Irland 1998 · 126 min. · FSK: ab 16 Regie: John Boorman Drehbuch: John Boorman, Paul Williams Kamera: Seamus Deasy Darsteller: Brenda Gleeson, Adrian Dunbar, Sean McGinley |
Wie wird man zum Held? In Irland? Bereits in der ersten Szene von The General gibt Regisseur John Boorman seine Antwort: Man wird erschossen.
Martin Cahill war nicht nur Irlands größter Gangster, er war ein Rebell und als solcher eine archetypische Figur seiner Heimat. Denn wo Briten, katholische Kirche und IRA ein mafioses Regiment führen, kann einer nur frei sein, wenn er Gangster wird. Darum ist The General wie jeder gute Gangsterfilm in erster Linie eine Sozialstudie.
Erzählt wird eine wahre Geschichte aus dem Dublin der 50er Jahre: Martin Cahill ist jung, arm und er hat keine Lust, sich von
den Verhältnissen in eine vorhersehbare Karriere als Sozialhilfeempfänger zwingen zu lassen. Hilfe kann er nicht erwarten, die Polizei läßt seine Wohnung niederreißen, und die Kirche ist scheinheilig und korrupt. Was bleibt? Er wird Einbrecher. Boorman zeigt Cahill als einen Verbrecher mit solider Berufsauffassung. Abends geht er zur Arbeit – und Stehlen ist harte Arbeit, erst recht, wenn man dabei moralisch sauber bleiben will und mit der Polizei (Jon Voight verkörpert
eindrucksvoll Cahills Gegenspieler) sein privates Katz- und Maus-Spiel treibt.
Brendan Gleeson spielt Martin Cahill als gutmütigen Teddybär. Tapsig, lieb und sorgsam um die Seinen bemüht, verrichtet dieser Kino-Gangster sein Handwerk. Noch das Aussehen des Hauptdarstellers beglaubigt die Authentizität von John Boormans Story: Kein schöner Held, dafür ein echtes Gesicht. Weich sind Gleesons Züge, und die Sensibilität die er ausstrahlt, überzeugt nicht nur die Zuschauer – die diesen Typ erst einmal als positive Identifikationsfigur akzeptieren
müssen – sie macht auch die Robin-Hood-Attitude glaubhaft, mit der Cahill Geld an die Armen verteilt, und auf der er seine Position unter seinen eigenen Leuten gründet. Cahill ist charmant und er hat Stil.

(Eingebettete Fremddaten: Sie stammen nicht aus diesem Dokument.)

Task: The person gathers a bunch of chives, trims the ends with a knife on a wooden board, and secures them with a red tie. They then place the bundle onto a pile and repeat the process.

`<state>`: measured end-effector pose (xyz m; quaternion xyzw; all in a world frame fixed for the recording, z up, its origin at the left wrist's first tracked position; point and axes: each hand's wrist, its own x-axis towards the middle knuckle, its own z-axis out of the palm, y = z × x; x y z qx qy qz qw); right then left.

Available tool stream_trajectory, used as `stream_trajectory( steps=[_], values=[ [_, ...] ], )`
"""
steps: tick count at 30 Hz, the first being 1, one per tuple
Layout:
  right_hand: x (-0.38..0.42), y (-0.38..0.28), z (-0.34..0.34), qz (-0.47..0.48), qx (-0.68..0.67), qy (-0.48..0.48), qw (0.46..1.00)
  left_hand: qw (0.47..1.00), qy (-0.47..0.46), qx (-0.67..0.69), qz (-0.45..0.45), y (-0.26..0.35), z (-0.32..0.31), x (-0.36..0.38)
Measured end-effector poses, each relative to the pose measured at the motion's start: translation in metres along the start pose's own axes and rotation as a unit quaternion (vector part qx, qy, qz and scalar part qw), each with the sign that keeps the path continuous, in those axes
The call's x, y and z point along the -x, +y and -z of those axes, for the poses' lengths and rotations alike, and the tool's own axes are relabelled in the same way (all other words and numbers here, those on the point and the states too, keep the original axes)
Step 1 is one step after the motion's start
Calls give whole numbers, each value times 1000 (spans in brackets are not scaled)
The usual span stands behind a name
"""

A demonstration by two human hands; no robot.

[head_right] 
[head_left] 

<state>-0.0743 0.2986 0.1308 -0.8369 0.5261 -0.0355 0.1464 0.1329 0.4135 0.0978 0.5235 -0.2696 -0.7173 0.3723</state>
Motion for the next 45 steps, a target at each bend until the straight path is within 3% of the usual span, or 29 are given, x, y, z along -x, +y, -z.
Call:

Aber er ist auch ein brutal-autoritärer Machtmensch. Boorman erliegt nicht den Klischees vieler Gangsterfilme. Entweder erklären diese ihre Figuren zu Volksfeinden, die in großer Jagd zur Strecke gebracht werden müssen. Oder sie sind klammheimliche »good guys«, treusorgende
Familienpapas, die trotz aller Gesetzesbrüche Recht und Ordnung schätzen, und im Grunde nichts anderes im Sinn haben, als daß es den Kleinen einmal besser geht.
Boorman ist sicher näher an der zweiten Variante, doch versucht er einen »dritten Weg«: Sein düsteres, ambivalentes Gangsterportrait zeigt einen Arbeiter, der bieder und mühselig im Schweiße seines Angesichts das Geld verdient (60 Millionen US-Dollar sollen es im 'wahren Leben' gewesen sein). Und er ist das Resultat der
korrupten irischen Verhältnisse. Auf seinen Diebeszügen und in den Gerichtssälen begegnet dieser Outlaw (und damit die Zuschauer) allen »In-laws«, allen Protagonisten der irischen Gesellschaft. Auch Cahill selbst will auf der einen Seite nichts anderes als den Aufstieg. Er lebt mit Familie in einem netten, gutbürgerlichen Viertel, züchtet Tauben und macht es sich abends auch 'mal vor dem Fernseher gemütlich.
Andererseits ist er aber das Gegenteil: Eine typische Boorman-Figur, der
ein extremes, heidnisches Leben führt, der seine eigenen Gesetze macht und brutal vollstreckt, und den es vor allem nach Freiheit dürstet. Selbst von der eigenen Moral: Denn zu seiner Familie gehört auch die Schwester seiner Frau, mit der Cahill ein Verhältnis hat.
Boorman filmt all das in verführerischem, elegantem Schwarzweiß. Bei ihm erklären Bilder, nicht kleine dumme Dialoge die Geschichte. Erst am Ende zollt er den Genreklischees einmal Tribut: da braucht der Verbrecher seine »verdiente Strafe« und wird ganz kühl von einem IRA-Killer erschossen.